» What you have to do
What you return should be every line below, word for word, and none of the images.

***

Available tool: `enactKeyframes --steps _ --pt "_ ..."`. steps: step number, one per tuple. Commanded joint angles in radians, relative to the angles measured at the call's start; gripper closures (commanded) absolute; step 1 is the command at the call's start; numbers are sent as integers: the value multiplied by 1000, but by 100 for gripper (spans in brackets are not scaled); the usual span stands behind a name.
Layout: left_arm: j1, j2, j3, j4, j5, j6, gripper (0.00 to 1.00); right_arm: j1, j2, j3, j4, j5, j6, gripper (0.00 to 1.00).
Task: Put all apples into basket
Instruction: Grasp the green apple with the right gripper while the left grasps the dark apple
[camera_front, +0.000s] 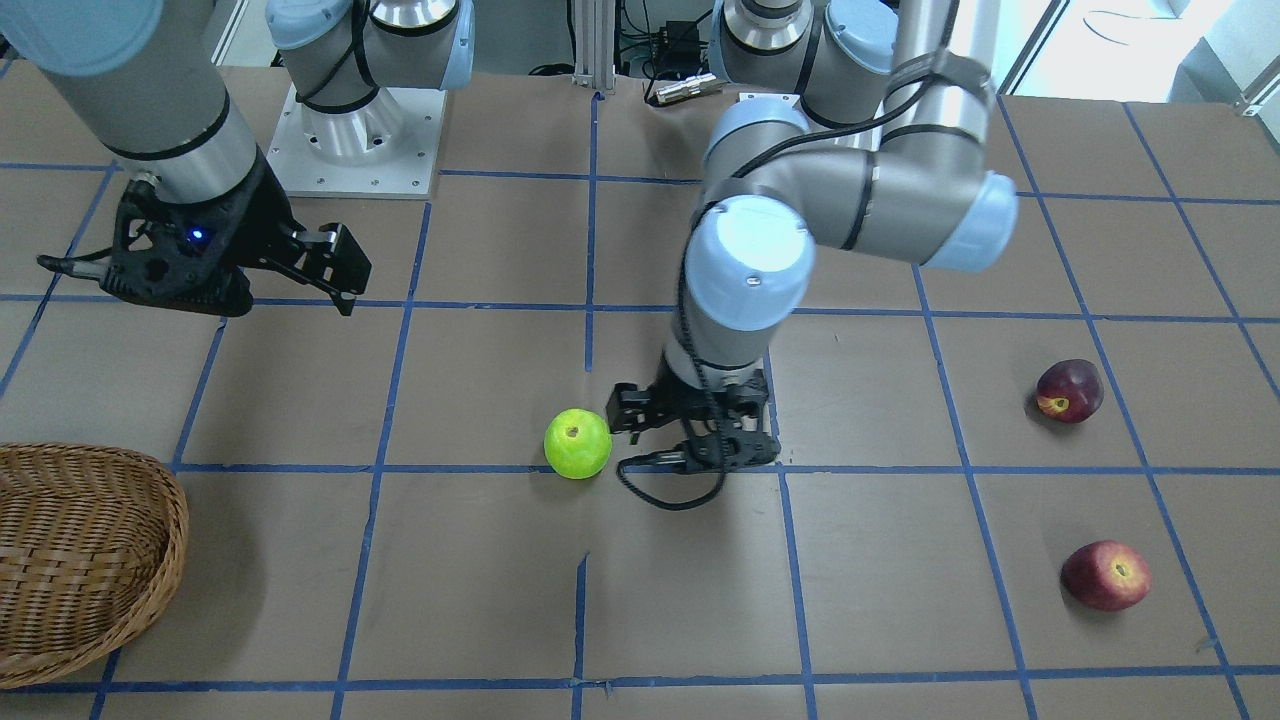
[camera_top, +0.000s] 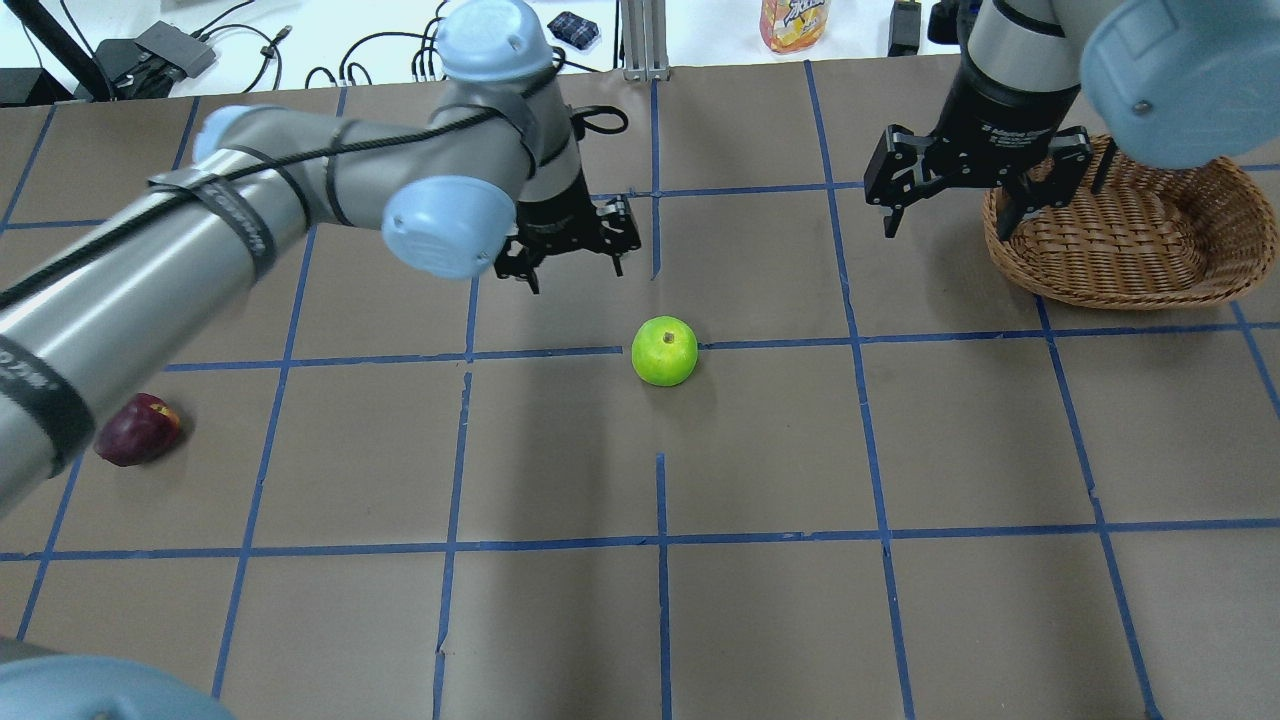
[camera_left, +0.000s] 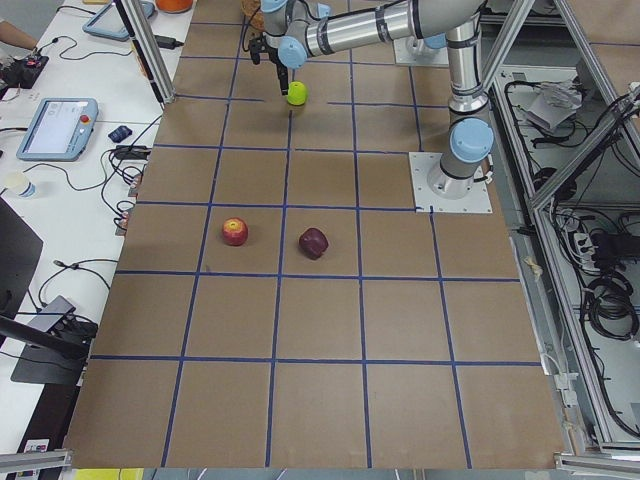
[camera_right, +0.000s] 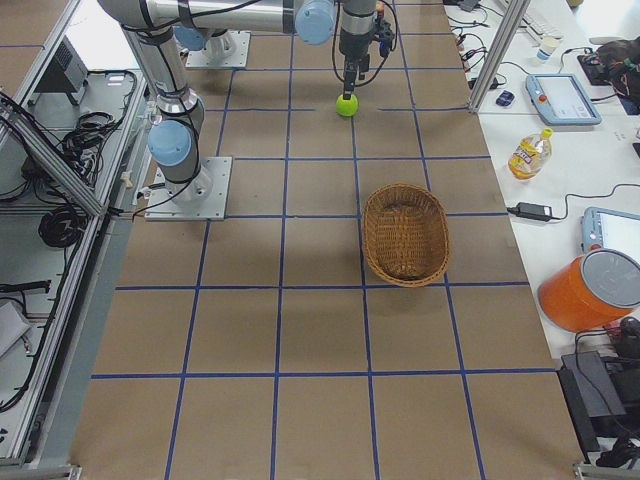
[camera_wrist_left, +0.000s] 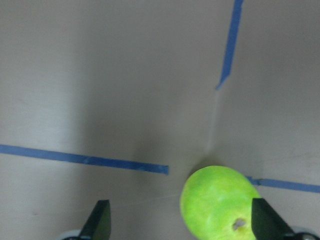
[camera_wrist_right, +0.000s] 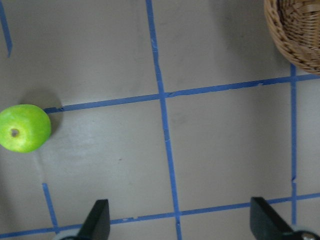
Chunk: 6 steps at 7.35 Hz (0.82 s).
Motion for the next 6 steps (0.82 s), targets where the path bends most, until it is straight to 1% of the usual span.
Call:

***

» Response to this exercise
Available tool: `enactKeyframes --steps _ --pt "_ ..."`. steps: step number, one per tuple. Commanded joint angles in radians, relative to the angles measured at the call's start; gripper closures (commanded) absolute; step 1 is the command at the call's start; numbers are sent as integers: the value multiplied by 1000, but by 100 for gripper (spans in brackets are not scaled); the usual span stands behind a name.
Layout: left_arm: j1, j2, j3, j4, j5, j6, gripper (0.00 to 1.00); right_arm: j1, j2, j3, j4, j5, j6, gripper (0.00 to 1.00).
Task: Put all apples into basket
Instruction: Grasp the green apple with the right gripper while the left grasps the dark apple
[camera_front, +0.000s] 
[camera_top, +0.000s] 
[camera_left, +0.000s] 
[camera_right, +0.000s] 
[camera_wrist_left, +0.000s] 
[camera_wrist_right, +0.000s] 
Chunk: 6 steps at 7.35 Hz (0.82 s).
Motion for the next 6 steps (0.82 s), targets where the path bends most, until it is straight to 1% of the usual span.
Call:

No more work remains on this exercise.